Do you know how to kill a French vampire?
“Hmm…”
You have to drive a baguette through its heart. Sounds easy, but the process is painstaking.
“Merlin that’s awful. Thank my wand that’s the train.”

It was the end of Auror Pinn’s Friday to Saturday nightshift, and she had been almost home and dry before the report had come in. A train travelling to London’s platform seven and a half from across Europe had sent an emergency message ahead from northern France before negotiating the English Channel. It had been short, but surprisingly used the word ‘please’, albeit in another language.

URGENT: Vampire dangereux. Arrivée 5h55 Platform 7 ½. Assistance s.v.p.

The message had then hurtled to the Ministry, in more colloquial English. The wizarding government in turn ejected the decidedly weary Nadine onto the scene. Nothing about the incident was bearable so far. Not the time, the terrible jokes from the platform porters, and especially not the mention of vampire.

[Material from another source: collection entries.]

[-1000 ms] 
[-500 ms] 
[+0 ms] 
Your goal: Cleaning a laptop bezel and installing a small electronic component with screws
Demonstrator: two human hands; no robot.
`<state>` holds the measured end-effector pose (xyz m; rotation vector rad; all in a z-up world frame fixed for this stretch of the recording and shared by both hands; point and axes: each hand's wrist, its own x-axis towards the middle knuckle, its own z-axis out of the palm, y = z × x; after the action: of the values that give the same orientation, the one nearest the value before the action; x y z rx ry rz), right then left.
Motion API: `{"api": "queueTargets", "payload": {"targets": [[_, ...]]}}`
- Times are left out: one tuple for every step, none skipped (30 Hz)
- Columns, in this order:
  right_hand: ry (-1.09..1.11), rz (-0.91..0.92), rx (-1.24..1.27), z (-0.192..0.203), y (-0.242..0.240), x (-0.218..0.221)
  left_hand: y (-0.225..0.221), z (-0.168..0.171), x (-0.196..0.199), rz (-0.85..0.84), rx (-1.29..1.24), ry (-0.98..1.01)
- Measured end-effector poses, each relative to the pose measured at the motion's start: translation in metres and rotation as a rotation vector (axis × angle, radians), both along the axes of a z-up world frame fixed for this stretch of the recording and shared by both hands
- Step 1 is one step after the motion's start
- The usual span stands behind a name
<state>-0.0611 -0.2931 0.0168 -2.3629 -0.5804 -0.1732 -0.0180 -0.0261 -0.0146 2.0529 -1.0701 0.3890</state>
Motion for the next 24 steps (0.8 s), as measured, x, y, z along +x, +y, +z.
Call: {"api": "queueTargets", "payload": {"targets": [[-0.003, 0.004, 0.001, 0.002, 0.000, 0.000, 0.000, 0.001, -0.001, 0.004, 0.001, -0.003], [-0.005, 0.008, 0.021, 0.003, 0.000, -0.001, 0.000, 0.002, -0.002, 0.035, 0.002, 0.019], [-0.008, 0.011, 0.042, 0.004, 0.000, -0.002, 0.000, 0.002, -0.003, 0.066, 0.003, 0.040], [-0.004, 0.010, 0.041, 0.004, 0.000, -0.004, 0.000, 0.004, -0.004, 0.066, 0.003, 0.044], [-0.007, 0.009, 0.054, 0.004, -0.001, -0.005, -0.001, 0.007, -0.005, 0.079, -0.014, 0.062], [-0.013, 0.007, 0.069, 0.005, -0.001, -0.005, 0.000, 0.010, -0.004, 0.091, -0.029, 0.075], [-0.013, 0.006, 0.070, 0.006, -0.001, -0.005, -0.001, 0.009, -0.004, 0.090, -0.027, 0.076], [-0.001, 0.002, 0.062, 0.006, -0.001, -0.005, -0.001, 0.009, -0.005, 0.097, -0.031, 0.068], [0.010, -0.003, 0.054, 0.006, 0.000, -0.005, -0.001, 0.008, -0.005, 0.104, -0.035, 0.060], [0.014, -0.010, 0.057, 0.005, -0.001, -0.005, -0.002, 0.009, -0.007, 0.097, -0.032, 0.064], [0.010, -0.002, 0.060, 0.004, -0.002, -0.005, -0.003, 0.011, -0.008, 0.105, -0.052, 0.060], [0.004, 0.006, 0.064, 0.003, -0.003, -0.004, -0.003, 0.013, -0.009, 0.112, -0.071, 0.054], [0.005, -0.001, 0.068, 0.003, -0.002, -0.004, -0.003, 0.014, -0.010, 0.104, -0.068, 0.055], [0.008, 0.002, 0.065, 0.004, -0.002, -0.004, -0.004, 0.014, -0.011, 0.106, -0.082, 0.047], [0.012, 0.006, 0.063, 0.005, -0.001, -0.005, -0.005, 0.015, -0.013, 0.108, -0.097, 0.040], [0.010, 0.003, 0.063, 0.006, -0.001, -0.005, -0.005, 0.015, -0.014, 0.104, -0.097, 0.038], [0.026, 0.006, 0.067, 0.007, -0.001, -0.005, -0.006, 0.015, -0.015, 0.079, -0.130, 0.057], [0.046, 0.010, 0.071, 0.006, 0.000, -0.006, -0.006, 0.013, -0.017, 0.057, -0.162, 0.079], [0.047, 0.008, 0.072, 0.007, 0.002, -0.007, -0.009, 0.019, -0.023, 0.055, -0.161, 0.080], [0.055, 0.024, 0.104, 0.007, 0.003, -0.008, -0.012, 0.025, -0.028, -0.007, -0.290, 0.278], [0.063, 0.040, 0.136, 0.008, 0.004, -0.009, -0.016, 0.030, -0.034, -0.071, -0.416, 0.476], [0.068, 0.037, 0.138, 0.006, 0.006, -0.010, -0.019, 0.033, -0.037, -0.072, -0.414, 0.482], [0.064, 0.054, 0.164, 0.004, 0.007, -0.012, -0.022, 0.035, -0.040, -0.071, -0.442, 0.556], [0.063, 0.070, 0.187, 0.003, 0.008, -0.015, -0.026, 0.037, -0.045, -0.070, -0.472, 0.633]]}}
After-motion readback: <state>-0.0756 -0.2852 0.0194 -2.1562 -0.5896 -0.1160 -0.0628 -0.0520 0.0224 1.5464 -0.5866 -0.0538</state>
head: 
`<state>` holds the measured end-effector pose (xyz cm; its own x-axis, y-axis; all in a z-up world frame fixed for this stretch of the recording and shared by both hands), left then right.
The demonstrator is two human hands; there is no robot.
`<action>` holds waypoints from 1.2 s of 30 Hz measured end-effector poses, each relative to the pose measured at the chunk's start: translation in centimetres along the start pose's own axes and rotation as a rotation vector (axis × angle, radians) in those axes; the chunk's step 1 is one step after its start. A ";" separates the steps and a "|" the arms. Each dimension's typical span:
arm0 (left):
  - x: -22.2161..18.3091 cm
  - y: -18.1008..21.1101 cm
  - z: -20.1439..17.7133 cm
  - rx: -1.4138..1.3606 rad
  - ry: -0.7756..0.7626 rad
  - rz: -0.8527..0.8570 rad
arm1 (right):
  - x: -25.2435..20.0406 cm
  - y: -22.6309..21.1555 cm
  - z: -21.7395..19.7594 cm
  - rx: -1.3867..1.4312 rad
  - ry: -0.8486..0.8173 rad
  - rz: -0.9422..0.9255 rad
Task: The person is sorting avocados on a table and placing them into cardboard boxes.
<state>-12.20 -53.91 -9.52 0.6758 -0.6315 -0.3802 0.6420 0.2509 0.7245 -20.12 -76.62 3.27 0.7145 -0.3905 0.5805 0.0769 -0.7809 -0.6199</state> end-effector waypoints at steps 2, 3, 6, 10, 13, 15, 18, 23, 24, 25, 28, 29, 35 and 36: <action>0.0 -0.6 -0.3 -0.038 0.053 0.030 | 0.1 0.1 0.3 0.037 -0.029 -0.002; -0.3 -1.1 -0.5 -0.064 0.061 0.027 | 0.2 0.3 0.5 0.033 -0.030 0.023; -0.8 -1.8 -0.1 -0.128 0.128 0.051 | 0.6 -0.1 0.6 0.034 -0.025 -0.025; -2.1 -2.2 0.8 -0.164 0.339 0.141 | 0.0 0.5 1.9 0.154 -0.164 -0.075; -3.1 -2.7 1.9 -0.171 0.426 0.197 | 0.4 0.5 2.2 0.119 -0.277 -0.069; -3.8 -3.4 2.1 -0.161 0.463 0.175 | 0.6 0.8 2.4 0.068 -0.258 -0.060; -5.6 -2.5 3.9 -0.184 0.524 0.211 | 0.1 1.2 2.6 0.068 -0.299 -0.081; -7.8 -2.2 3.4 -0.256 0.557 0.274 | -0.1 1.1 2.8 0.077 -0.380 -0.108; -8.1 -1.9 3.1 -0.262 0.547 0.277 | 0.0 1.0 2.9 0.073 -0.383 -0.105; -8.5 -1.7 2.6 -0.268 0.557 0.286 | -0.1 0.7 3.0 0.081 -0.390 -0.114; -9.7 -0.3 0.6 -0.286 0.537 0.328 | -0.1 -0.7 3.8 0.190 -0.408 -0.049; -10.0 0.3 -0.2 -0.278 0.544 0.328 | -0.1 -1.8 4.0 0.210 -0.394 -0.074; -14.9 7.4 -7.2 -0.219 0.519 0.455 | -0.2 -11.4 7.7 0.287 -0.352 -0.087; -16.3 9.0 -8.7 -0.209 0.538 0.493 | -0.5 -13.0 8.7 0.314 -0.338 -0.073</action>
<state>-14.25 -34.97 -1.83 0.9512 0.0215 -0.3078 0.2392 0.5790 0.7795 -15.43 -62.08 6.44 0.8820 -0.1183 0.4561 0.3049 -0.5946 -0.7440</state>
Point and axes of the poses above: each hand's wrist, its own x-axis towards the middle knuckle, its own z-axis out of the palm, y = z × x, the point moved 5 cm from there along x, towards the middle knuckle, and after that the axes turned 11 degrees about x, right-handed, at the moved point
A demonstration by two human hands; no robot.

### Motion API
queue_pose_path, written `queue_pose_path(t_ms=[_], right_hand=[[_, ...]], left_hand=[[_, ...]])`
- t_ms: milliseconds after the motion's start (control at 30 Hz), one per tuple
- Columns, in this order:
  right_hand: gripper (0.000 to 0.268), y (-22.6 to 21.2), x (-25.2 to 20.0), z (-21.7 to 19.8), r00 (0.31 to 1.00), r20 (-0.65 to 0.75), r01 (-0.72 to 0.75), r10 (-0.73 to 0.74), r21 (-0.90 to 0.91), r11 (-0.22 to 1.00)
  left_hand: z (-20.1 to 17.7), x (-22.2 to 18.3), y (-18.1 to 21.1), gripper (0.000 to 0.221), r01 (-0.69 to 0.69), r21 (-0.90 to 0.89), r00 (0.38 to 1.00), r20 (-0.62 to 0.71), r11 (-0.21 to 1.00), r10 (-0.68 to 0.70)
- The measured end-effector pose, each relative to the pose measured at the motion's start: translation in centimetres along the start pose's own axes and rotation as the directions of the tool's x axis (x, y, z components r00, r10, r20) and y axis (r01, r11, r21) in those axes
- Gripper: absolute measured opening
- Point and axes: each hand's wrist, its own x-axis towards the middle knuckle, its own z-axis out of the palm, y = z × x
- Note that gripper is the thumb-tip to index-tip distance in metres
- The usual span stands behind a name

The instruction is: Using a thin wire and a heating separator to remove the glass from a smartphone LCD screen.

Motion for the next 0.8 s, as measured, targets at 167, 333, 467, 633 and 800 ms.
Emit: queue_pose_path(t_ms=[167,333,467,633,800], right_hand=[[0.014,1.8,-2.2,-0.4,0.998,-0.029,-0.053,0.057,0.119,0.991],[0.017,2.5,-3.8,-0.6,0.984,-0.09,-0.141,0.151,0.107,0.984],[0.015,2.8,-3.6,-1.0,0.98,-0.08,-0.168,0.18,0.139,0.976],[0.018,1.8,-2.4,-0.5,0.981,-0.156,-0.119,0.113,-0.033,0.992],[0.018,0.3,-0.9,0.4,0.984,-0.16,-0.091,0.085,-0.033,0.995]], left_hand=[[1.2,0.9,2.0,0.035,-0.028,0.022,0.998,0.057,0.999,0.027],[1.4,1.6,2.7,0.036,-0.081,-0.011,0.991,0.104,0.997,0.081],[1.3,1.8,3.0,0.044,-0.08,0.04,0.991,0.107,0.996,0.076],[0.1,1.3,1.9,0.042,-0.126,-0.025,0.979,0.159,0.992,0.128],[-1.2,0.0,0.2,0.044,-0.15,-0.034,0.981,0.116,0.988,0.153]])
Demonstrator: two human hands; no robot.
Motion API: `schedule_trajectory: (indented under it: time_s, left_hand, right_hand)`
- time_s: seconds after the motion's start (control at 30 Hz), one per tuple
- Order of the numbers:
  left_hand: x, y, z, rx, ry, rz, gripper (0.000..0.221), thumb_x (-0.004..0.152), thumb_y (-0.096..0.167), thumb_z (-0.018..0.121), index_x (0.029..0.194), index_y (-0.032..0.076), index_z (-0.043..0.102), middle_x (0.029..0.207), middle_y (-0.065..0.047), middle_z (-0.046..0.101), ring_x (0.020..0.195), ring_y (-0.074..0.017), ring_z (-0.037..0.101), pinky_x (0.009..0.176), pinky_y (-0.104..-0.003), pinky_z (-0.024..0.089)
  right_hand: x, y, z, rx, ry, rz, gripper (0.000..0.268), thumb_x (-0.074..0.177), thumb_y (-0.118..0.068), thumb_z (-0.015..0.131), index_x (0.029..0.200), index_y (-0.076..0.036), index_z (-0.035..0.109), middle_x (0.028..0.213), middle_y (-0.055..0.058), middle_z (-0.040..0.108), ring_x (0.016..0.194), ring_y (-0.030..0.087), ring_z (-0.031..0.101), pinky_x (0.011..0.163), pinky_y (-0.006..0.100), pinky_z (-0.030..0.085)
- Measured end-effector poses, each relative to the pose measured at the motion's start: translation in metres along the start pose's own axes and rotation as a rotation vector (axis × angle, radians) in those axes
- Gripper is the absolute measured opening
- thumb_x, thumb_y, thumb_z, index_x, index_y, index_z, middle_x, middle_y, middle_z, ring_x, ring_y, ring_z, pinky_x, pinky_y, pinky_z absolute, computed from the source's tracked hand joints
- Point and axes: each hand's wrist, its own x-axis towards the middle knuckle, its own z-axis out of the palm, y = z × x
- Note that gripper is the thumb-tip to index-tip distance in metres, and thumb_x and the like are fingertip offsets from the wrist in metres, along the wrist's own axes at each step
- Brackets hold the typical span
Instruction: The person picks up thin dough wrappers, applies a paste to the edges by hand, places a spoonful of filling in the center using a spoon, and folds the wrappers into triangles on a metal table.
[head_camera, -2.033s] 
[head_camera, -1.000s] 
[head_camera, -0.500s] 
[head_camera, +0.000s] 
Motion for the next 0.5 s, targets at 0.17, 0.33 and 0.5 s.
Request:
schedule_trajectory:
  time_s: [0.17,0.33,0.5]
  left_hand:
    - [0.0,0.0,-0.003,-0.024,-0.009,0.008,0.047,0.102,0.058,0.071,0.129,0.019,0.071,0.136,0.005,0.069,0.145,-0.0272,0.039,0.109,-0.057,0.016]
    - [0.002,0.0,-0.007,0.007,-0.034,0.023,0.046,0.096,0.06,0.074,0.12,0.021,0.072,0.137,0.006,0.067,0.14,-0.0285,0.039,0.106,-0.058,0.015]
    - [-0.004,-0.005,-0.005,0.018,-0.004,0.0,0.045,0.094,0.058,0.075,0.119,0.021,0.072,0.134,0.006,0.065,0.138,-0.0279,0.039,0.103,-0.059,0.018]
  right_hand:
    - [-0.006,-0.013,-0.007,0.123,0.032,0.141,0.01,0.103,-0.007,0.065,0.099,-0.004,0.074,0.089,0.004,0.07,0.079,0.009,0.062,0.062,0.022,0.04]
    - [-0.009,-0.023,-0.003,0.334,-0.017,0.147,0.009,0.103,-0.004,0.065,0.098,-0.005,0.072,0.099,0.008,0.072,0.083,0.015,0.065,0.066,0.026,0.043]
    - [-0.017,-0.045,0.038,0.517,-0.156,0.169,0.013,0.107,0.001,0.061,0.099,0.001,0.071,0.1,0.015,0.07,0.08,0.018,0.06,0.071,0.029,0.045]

Nadine disliked vampires. They should have their teeth removed, in her opinion, though she was wise not to share such views out loud. Last time[1] she had suggested anything contrary to Penny Pickler’s Perfect Perceptions of these beings, she had ended up on one of Pickler’s courses[2] learning said alliterative list of essentials. The only pleasant part of this particular platform was the lack of pesky Tristan Vaillancourt, the ‘vampire consultant’ who had made a complaint to cause Nadine and Head Auror Pratt to sit the remedial course.

She and Bailey readied themselves as the train pulled in, hissing and clunking along the platform edge. Several windows were down, faces peering out already. None of them looked panicked, just curious to see two red robed aurors with the porters.

Then with a sigh, the train came to a stop, and there was a terrific rattling as the doors sprung open of their own magical accord. Passengers with trunks and bags began to step out in all manner of fashions and states. Many of them were still rubbing sleep out of their eyes from the early start. Nadine scanned the crowd, but everyone just seemed sleepy.

The porter with the terrible jokes whistled out. He was busy unloading a stack of trunks but pointed his arm without a wand to a tall, brunette witch in similar navy blue uniform with red epaulets and hat, alighting the platform. She acknowledged the aurors with a raise of both hands and a visible Oh! as if she’d forgotten to post a letter, rather than just remembered they’d summoned aurors in an urgent message.

Thank you, thank you fo’ coming. Ih’ was qui’e the ‘larm[3]. But we …” She wave a hand, lost for the word, “…with her.” The witch had a strong French accent to her English. Nadine’s French wasn’t quite up to conversing about vampires either, and she doubted Bailey’s was any better.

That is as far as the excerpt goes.